Sarà al contrario una scelta tutta nostra ed ancora poco conosciuta nelle previsioni incerte.
L’esito avrà comunque un impatto sulla posizione dell’Italia in Europa.
Dopo le recenti vicende nei rapporti con la UE è logico pensare che un esito negativo della proposta di riforma inciderà sulla nostra credibilità ed anche sulle valutazioni in corso.
Penso soprattutto all’obbiettivo di assicurare una maggiore governabilità ed una stabilità della maggioranza – obbiettivo di cui , come ci ha ben ricordato Bruno Manfellotto al Centro Don Nesi un mese fa, si discute da molti anni nelle varie bicamerali senza aver ottenuto risultati.
Infatti i dati sono i seguenti: dalla firma del trattato di Maastricht, febbraio 1992, il Regno Unito ha avuto 5 primi ministri, la Spagna 4 presidenti con 8 governi, la Germania 3 cancellieri con 7 governi, l’Italia 10 presidenti con 16 governi. Ed anche un po’ di velocità potrebbe ridurre le procedure d’infrazione per il mancato recepimento delle direttive europee, oggi numerose.
Si deve aggiungere che dai lavori della Costituente emerge chiaro che il Senato fu voluto, nei molti contrasti, per svolgere la funzione di “camera di riflessione” per evitare abusi di potere dell’esecutivo( eravamo in pieno 1947). Oggi che è stato creato il parlamento europeo, per molte materie, quel ruolo di bilanciamento dei poteri lo svolge anche questo organo.
Qualcuno scrive che il bicameralismo camera/senato, orizzontale, trova un altro istituto verticale nei centri di Bruxelles e Strasburgo. L’opinione prevalente è che l’Unione Europea incide sul giudizio della riforma in quanto preferisce governi autorevoli e stabili ed anche procedure legislative capaci di contribuire ai processi decisionali europei sia nella fase di elaborazione che in quella di attuazione.
D’altra parte la Unione costituisce un notevole limite al potere degli Stati. La giurisprudenza sul punto è ormai consolidata. La riforma e coloro che la sostengono mirano e credono alla irreversibilità del processo di integrazione tra i popoli europei.
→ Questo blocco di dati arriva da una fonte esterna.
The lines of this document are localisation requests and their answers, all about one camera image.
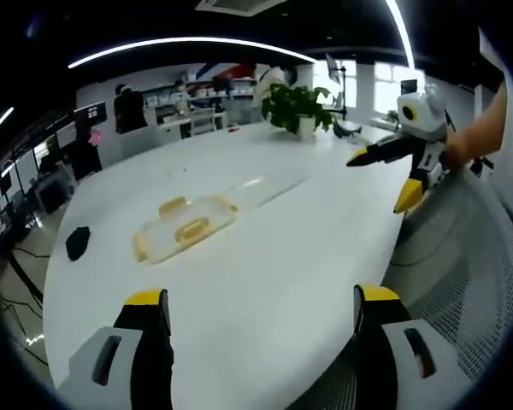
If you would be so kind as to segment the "person's right hand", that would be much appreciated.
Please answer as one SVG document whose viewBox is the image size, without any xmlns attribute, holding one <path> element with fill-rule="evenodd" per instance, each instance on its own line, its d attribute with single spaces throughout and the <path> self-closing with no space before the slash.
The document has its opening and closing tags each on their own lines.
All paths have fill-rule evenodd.
<svg viewBox="0 0 513 410">
<path fill-rule="evenodd" d="M 445 164 L 450 170 L 459 170 L 474 159 L 470 141 L 463 131 L 449 129 L 445 144 Z"/>
</svg>

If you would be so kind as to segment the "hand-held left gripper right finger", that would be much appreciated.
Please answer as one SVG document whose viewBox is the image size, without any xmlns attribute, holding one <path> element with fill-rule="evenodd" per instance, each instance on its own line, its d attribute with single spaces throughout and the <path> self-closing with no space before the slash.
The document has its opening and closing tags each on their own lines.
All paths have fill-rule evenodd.
<svg viewBox="0 0 513 410">
<path fill-rule="evenodd" d="M 453 409 L 460 399 L 454 346 L 399 296 L 377 284 L 354 286 L 357 409 Z"/>
</svg>

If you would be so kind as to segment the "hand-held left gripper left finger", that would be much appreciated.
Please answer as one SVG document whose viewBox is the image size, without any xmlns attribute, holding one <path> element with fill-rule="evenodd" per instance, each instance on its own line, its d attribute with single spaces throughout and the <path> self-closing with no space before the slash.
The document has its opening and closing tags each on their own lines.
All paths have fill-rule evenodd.
<svg viewBox="0 0 513 410">
<path fill-rule="evenodd" d="M 168 292 L 137 292 L 70 357 L 58 388 L 72 409 L 171 409 Z"/>
</svg>

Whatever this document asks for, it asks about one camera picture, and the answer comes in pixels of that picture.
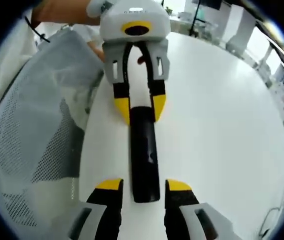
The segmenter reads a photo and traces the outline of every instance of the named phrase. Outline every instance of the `white table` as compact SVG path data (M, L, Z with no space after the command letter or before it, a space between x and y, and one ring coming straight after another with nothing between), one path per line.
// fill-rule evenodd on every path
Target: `white table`
M155 125L161 183L158 202L134 203L130 189L129 128L114 107L103 79L97 91L82 150L79 194L124 179L119 239L167 239L165 179L189 184L253 239L270 208L284 199L284 126L265 84L246 63L228 52L185 35L170 33L167 101ZM129 59L133 106L147 104L146 68L139 50Z

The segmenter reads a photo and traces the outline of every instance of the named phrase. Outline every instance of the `black cable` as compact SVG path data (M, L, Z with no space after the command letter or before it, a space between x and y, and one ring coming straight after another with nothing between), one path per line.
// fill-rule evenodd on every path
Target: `black cable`
M35 28L32 27L32 25L31 25L30 21L27 19L27 17L24 17L24 19L25 19L27 25L40 37L40 39L50 43L49 40L47 40L45 37L43 37L41 34L39 34L38 31L35 30Z
M188 34L189 36L191 36L193 34L193 32L194 32L194 25L195 25L195 21L196 21L198 10L200 8L200 4L201 4L201 0L198 1L196 12L195 12L195 16L194 16L194 19L193 19L193 22L192 22L192 26L191 26L189 34Z

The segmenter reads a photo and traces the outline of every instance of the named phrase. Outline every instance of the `white tabletop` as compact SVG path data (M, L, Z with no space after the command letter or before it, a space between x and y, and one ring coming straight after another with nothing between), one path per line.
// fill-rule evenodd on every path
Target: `white tabletop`
M114 107L104 78L87 123L79 194L124 179L119 239L167 239L165 179L190 185L234 224L243 239L257 235L268 210L284 194L284 126L262 79L246 63L195 38L170 33L167 101L155 125L161 199L134 203L130 189L129 128ZM129 59L132 104L146 104L146 68Z

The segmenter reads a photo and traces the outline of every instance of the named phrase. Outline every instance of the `white wall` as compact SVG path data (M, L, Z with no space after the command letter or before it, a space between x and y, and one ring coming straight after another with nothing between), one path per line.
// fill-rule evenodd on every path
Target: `white wall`
M192 3L192 0L186 0L184 11L192 13L194 16L196 7L197 4ZM206 6L202 6L201 9L204 12L205 21L218 25L215 31L216 36L222 37L227 25L228 17L231 12L231 7L228 4L222 2L221 8L219 10Z

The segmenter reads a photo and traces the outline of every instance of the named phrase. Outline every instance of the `gray mesh fabric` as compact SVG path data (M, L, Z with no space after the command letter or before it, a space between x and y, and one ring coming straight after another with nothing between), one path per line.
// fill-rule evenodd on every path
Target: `gray mesh fabric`
M0 103L0 214L20 239L40 238L51 218L77 201L84 131L67 93L81 89L77 117L87 118L102 72L102 62L74 31L52 39L24 65Z

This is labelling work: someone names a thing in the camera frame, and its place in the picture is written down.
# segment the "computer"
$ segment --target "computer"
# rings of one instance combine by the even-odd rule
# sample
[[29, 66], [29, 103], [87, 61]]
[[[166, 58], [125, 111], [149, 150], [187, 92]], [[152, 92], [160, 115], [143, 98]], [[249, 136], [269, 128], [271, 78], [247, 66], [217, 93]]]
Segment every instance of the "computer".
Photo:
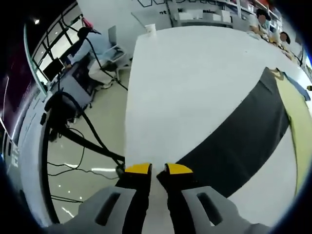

Un percorso che Massimo Cacciari ha delineato nelle sue recenti lezioni sul “Destino dell’Europa”, solo che gli europei avessero memoria delle loro origini, uniche al mondo per elaborazioni culturali dal 500 avanti Cristo ad oggi. E cessassero le diatribe misere tra gli “staterelli”, che proseguono ancora dopo le due guerre del ventesimo secolo che hanno consegnato ad altri la guida delle sorti del mondo.